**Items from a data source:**
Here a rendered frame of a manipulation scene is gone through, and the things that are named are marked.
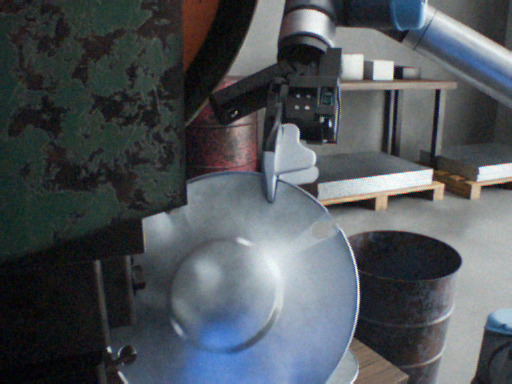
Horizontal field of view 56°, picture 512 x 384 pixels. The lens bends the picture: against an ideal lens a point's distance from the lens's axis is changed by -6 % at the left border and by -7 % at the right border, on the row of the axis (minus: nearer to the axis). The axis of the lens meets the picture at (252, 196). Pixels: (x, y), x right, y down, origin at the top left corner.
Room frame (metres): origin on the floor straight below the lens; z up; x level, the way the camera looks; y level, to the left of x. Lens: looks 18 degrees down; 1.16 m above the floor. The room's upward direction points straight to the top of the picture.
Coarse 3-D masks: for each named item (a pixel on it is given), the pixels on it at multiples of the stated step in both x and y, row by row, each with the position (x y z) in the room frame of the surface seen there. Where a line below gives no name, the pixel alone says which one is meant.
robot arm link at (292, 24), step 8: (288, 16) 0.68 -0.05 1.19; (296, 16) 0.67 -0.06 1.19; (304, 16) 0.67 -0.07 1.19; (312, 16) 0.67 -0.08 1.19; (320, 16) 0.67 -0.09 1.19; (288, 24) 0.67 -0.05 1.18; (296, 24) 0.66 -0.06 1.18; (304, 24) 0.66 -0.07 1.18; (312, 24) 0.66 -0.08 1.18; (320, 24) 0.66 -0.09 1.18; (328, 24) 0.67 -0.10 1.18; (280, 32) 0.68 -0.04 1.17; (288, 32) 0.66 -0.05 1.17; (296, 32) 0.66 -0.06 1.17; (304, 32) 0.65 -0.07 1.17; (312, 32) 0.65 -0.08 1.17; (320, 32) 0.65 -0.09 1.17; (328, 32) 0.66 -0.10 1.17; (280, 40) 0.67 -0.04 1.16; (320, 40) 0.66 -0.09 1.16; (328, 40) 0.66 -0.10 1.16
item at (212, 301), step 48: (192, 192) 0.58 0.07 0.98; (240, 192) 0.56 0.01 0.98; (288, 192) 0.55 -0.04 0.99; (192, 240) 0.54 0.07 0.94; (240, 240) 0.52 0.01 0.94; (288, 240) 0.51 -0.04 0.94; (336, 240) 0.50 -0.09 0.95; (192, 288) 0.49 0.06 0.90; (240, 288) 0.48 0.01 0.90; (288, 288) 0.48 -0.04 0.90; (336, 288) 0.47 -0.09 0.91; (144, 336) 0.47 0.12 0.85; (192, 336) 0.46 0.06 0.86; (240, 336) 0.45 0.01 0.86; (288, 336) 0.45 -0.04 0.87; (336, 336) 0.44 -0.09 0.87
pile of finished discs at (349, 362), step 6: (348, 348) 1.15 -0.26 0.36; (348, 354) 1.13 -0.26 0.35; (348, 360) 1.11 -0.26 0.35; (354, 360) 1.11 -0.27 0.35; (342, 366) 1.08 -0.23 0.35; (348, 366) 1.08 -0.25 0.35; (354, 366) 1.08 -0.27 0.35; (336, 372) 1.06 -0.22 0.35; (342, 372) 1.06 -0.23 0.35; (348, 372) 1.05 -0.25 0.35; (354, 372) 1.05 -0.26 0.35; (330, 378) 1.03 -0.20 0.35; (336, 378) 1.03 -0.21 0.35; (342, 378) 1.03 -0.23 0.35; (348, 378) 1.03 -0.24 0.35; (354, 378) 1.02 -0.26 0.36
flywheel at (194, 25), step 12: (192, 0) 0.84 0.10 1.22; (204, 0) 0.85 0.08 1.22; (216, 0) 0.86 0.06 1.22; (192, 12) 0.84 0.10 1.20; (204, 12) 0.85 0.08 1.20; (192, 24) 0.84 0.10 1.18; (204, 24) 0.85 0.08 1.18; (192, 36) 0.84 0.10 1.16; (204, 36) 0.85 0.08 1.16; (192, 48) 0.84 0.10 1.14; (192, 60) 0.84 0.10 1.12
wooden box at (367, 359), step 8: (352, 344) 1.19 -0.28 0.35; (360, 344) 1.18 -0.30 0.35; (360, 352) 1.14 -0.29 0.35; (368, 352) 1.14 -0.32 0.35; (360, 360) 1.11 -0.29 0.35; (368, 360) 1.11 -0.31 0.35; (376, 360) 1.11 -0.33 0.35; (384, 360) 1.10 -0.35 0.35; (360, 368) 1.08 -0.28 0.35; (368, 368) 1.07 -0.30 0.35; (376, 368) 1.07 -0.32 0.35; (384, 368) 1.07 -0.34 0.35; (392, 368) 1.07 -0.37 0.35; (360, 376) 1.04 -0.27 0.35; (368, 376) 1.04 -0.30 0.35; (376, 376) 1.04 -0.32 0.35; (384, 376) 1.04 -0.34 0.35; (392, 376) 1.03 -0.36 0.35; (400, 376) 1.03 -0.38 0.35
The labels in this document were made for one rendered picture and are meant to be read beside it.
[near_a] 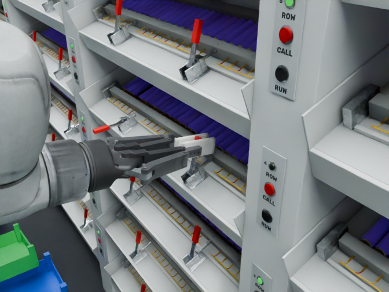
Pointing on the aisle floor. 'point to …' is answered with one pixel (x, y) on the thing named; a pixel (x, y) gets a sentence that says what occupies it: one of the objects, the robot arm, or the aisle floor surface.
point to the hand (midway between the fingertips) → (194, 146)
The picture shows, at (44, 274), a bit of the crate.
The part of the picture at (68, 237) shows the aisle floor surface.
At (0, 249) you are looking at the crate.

**EXERCISE INSTRUCTIONS:** Among the entries above, copy exactly only the lines starting with the one containing "pile of finished" and going through the one containing "flywheel at (194, 25), step", both ends included.

**YOUR SOLUTION:**
pile of finished discs at (349, 362), step 6: (348, 348) 1.15 -0.26 0.36; (348, 354) 1.13 -0.26 0.35; (348, 360) 1.11 -0.26 0.35; (354, 360) 1.11 -0.27 0.35; (342, 366) 1.08 -0.23 0.35; (348, 366) 1.08 -0.25 0.35; (354, 366) 1.08 -0.27 0.35; (336, 372) 1.06 -0.22 0.35; (342, 372) 1.06 -0.23 0.35; (348, 372) 1.05 -0.25 0.35; (354, 372) 1.05 -0.26 0.35; (330, 378) 1.03 -0.20 0.35; (336, 378) 1.03 -0.21 0.35; (342, 378) 1.03 -0.23 0.35; (348, 378) 1.03 -0.24 0.35; (354, 378) 1.02 -0.26 0.36
flywheel at (194, 25), step 12: (192, 0) 0.84 0.10 1.22; (204, 0) 0.85 0.08 1.22; (216, 0) 0.86 0.06 1.22; (192, 12) 0.84 0.10 1.20; (204, 12) 0.85 0.08 1.20; (192, 24) 0.84 0.10 1.18; (204, 24) 0.85 0.08 1.18; (192, 36) 0.84 0.10 1.16; (204, 36) 0.85 0.08 1.16; (192, 48) 0.84 0.10 1.14; (192, 60) 0.84 0.10 1.12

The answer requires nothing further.